一応そう断っておくと、母はきょとんと目を丸くした後、おかしそうに笑った。


「やぁねぇアカネちゃん。

 わざわざ牽制しなくっても、無理にくっつけようなんて考えてないわよぉ。

 でもそっかぁ、シェドの恋は望み薄だと思ってたんだけど、

 思ったより脈アリなのねぇ」


「な、なんで脈アリになるんですか!」


さっきの言葉を聞いていたのか。


「あらぁ、だって『する気はない』って、

 今の気持ちを言ってるだけでしょう?

 気持ちは変わるものよぉ。

 私ならたとえお兄様たちと義理兄妹だったとしても

 『有り得ない、無理』って表現するわぁ。

 不変の事実としてね」


そう言われて凍り付く。

え、そうなの?

そういうもの?

私ちょっと可能性考えてるの?

いやいや、シェドには悪いけどその気は無い。

私の気持ちはファリオンにある。


「まぁシェドのことは今はいいのよぉ。

 あの男の子のことなんだけどねぇ」


母の言葉に姿勢を正す。

そうそう、今はシェドのことじゃなくて…魔王(仮)のことだ。


「さきほど、お世話になった人の息子さんって言ってましたよね?」


もしかして、お家取り潰しになった貴族とか?

あのハンドキス、もしそうなら納得だし何より…

彼が魔王である確率が下がる。


魔王ヴィンリードは大商人の息子だ。

しかし幼い頃一家そろって国中を巡っていたところ、キャラバンが魔物に襲われてしまう。

両親が身を挺してかばい、ヴィンリードと弟はなんとか逃げ延びる。

その後、とある娼婦が自室に二人をかくまってくれるが、ならず者が彼らの住む娼館を襲い、娼婦とは離れ離れに。

兄弟二人は奴隷として売り飛ばされ、行く先々でむごい仕打ちを受け続けてついに弟が息絶えてしまう。

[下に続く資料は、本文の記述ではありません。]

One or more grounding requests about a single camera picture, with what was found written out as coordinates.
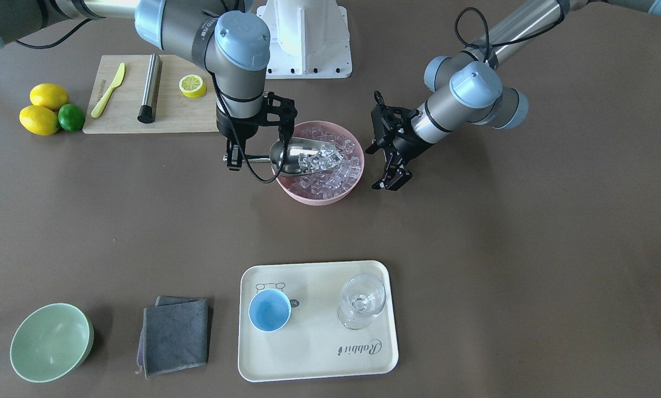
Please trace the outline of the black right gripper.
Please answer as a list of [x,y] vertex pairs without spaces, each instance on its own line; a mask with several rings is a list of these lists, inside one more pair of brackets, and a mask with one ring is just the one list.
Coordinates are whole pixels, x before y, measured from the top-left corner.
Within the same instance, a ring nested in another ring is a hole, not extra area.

大切な人を失い続ける日々の末に、彼は魔王の魂と手を結んでしまうのだ。


というわけで、貴族ならきっと違うはず。

そんな期待を込めてお母様に話を促したんだけど…


「えぇ、王宮にも出入りしていた有名な商人だったのよぉ」


はい怪しい(ダウト)


「まぁ、王宮御用達にまでなったのは私が嫁入りした後の話だけど。

 それがねぇ…ある日旅の途中にキャラバンが魔物に襲われて…」


…そして確定(アウト)


「生き延びたキャラバン隊員の報告から、

 ご夫妻が亡くなったことはわかっていたんだけど、

 二人いたご子息は魔物の手からは逃れたと言われていて…」


辛そうに語った後、母は思い出すように目を細めた。


「私もねぇ、アカネちゃんが生まれた時

 色々揃えたりするのにお世話になったのよぉ。

 とても気さくな人でねぇ。いやらしいところの無い、

 親切丁寧、誠実な商売の仕方で

 成り上がってきたような人達だったわぁ。」


「良い商人だったんですね」


「そうねぇ、少なくとも気持ちの良い商人ではあったわぁ」


そして母は視線を落とした。


「だからねぇ、その件を知った時、

 せめてお子さんたちだけでも保護できないかしらって

 情報を集めていたのよぉ。

 でも、どうやらシルバーウルフが噛んでいるみたいで

 なかなか足取りを追えなくてぇ」


出てきた名前に凍り付く。

シルバーウルフ盗賊団…ファリオンが所属してる盗賊団だ。

いや、大きい盗賊団の上、ありとあらゆる悪事に手を染めているからあり得ない話では無かったけど…

原作でも明かされていなかった事実だ。

こんなところでファリオンとヴィンリードに繋がりがあったかもしれないなんて。

ひょっとして娼館をおそったのがシルバーウルフ?


「もしかしたらようやく見つかったのかもしれないわぁ。

 二人兄弟でヴィンリードはお兄さんの方なんだけど、

 年の頃は一致しているのよぉ」


「彼が本人でない可能性はあるんでしょうか?」


「まだ何とも言えないわねぇ。

 メアステラ家は一代の成り上がりとはいえ

 人望のある豪商だったから、

 その行方不明の子供を騙るメリットが無いわけじゃないのよぉ。

 子供たちの顔を知っている人は少ないし。

 あと、誰かが"そういう事"にして

 本人をそそのかした可能性もあるわねぇ」


「本人は知らずにってことですか」


「そうねぇ。

 もしそうならそのうちその人物から

 コンタクトがあるでしょうけど」


そうならいいな。

魔王じゃなくて、なおかつ本人に非が無いパターン。

子供を騙してなりすましをさせるという穏やかじゃない話なのに実は一番穏やかなやつ。

私としては一番嬉しい。


「まぁただ、メアステラ家の兄弟は

 銀髪紅眼の美少年って話だから、

 これだけそろっている子はそう居ない気がするわぁ」


…そうすると魔王の条件に当てはまる子も他にそうはいないってことになりますね、お母様。


「魔法で姿を変えている可能性は…」


「もしそんな魔法を使っていれば、

 ディレット先生なら気付くはずよぉ。

 医者って言うのは体内の気の流れに敏感な職種だものぉ。

 変化魔法くらい暴けるって聞くわぁ。

 何も言わなかったってことは

 そういう隠蔽はされていないんでしょうねぇ」


どんどん疑う余地が無くなっていく…


「今ねぇ、メアステラ家を良く知る人達と

 連絡がとれないか動いているの。

 その人達に直接会ってもらえれば

 はっきりすると思うわぁ」


お母様はお茶を口にしながら微笑む。

私もぎこちない笑みを返しながら…確信した。


おそらくその人物が現れるまでも無く、彼はメアステラの子息で…未来の魔王だ。

髪の色や目の色、年の頃、さらには生い立ち、不思議な気配…

これだけ揃う人間がどれだけいるというのだろう。


小説の中に、ヴィンリードが伯爵令嬢に引き取られたという記述など無い。

…当たり前か、私は本来小説の登場人物じゃないんだから。


だとすると…やっぱり、お話を変えちゃったことになる、よね?

シェドの件でユーリさんに言われた言葉を思い出す。


『すでにアカネちゃんの影響で周囲の人の未来は変わっていってるんだよ』


シェドは物語の中心人物では無かった。

でもヴィンリードは…メインキャラクターだ。

私のせいで魔王の未来が変わってしまうかもしれない。

果たしてそれは良い方向に変わっているのか。

それとも単に魔王が現れる場所をここに変えてしまっただけ…?


これ以上悩みの種を増やしたくないのに。

悩むならファリオンのことがいいのに。

ファリオンに接触はおろか悩む余裕すら出来ないまま問題ばっかり増えていく…


頭を抱える私を見ながら、母は不思議そうに首をかしげるのだった。